A comfort food classic — soft-boiled potatoes simmered in a spicy, tangy tomato-based gravy.
🧂 Ingredients (Serves 3–4)
4 medium potatoes (boiled, peeled & roughly mashed or cubed)
2 tbsp oil
½ tsp mustard seeds
½ tsp cumin seeds
1 pinch hing (asafoetida)
1 tsp ginger (grated)
2 green chilies (slit or chopped)
1–2 medium tomatoes (finely chopped or pureed)
½ tsp turmeric powder
1 tsp red chili powder (adjust to taste)
1 tsp coriander powder
½ tsp garam masala
1 tsp amchur powder (dry mango powder) or juice of ½ lemon
Salt to taste
2 cups water (adjust for desired consistency)

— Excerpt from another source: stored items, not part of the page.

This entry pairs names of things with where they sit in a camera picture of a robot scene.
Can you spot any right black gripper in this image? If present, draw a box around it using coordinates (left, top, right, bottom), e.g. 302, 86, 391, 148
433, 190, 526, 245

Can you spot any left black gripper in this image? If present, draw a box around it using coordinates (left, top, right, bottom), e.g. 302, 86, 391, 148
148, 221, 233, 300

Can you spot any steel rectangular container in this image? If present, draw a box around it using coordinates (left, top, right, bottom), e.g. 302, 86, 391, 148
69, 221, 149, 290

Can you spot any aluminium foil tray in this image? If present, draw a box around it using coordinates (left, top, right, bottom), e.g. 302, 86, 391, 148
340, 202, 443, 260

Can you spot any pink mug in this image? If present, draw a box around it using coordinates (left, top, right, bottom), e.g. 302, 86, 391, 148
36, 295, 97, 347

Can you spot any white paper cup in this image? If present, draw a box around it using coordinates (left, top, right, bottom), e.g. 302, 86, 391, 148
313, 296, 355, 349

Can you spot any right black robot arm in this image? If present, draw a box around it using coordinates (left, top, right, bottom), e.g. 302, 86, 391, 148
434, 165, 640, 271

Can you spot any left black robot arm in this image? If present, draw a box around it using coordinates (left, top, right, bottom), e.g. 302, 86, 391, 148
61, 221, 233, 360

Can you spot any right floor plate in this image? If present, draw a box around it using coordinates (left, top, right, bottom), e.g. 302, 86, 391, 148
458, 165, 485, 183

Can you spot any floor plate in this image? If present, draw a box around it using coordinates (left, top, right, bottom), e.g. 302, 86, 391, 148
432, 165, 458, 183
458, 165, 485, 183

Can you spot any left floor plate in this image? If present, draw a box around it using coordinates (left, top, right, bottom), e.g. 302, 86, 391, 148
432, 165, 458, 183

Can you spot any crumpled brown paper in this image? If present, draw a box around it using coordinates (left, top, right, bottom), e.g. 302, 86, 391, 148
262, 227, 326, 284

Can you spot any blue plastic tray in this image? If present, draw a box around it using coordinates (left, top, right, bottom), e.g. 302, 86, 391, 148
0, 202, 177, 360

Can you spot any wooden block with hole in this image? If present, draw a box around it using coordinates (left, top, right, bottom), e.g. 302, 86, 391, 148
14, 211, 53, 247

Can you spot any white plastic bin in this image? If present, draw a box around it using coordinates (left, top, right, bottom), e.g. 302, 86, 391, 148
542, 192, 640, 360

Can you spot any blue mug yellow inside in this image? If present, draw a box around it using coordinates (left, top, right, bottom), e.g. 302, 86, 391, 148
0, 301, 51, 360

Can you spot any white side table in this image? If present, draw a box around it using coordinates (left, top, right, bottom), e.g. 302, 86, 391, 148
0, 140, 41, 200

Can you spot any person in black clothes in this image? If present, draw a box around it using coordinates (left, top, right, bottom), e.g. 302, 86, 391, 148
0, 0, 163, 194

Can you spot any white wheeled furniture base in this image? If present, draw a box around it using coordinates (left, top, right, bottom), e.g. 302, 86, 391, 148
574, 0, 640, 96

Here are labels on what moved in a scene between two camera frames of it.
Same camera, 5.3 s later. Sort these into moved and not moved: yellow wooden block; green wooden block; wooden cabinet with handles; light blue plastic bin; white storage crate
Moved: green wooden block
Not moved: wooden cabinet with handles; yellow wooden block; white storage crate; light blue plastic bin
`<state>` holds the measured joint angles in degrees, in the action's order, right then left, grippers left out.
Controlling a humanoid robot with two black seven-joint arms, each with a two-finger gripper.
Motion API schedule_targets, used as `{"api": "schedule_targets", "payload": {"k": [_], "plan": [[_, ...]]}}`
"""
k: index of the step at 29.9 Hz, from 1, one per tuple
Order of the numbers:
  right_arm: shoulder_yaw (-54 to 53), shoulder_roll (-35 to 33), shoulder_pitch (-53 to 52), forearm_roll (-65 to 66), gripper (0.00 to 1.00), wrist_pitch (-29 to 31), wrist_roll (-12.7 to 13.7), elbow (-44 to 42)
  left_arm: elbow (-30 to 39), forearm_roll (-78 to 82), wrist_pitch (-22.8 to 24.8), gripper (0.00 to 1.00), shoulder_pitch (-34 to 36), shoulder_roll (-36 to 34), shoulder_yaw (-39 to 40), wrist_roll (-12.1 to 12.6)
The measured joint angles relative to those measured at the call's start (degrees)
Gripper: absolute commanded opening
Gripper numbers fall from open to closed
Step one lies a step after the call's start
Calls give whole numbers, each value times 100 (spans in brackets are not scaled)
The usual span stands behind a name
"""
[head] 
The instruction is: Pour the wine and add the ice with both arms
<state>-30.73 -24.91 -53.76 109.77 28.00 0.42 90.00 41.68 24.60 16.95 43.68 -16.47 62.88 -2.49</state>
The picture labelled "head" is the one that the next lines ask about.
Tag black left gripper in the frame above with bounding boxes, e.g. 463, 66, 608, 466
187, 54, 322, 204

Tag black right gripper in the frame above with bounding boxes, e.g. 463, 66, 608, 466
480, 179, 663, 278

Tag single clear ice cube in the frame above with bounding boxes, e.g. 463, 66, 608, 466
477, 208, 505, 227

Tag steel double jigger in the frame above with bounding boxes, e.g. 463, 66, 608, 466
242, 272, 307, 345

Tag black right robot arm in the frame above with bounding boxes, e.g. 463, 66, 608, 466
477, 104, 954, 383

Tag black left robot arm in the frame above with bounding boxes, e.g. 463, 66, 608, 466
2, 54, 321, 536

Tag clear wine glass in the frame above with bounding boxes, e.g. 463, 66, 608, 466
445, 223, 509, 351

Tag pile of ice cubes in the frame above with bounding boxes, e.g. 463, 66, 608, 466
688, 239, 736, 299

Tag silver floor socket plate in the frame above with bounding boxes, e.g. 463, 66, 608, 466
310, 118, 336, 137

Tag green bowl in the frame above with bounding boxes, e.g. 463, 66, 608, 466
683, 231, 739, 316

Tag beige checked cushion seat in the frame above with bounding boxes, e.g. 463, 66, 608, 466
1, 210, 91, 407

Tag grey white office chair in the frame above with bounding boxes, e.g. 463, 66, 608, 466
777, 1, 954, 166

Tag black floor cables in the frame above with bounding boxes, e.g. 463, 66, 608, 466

Fresh coriander leaves for garnish
🍳 Method
Step 1: Prep the Base
Heat oil in a deep pan or kadai.
Add mustard seeds and cumin seeds. Let them splutter.
Add hing, ginger, and green chilies. Sauté for 30 seconds.
Step 2: Build the Flavor
Add chopped tomatoes and cook until soft and mushy.
Add turmeric, chili powder, coriander powder, and salt. Cook until oil starts to separate slightly.
Step 3: Add the Potatoes
Add the mashed/cubed potatoes and mix well to coat them in the masala.
Add water and let the curry simmer for 8–10 minutes.
Once thickened slightly, add amchur powder or lemon juice and mix.
Step 4: Finish & Serve
Sprinkle garam masala and give it a final mix.
Garnish with chopped coriander.
🍽️ Serving Suggestions:
Best served hot with puri, roti, or paratha
Can also be enjoyed with jeera rice or as part of a simple thali
💡 Tips:
Adjust the tanginess by balancing between tomatoes, amchur, and lemon juice.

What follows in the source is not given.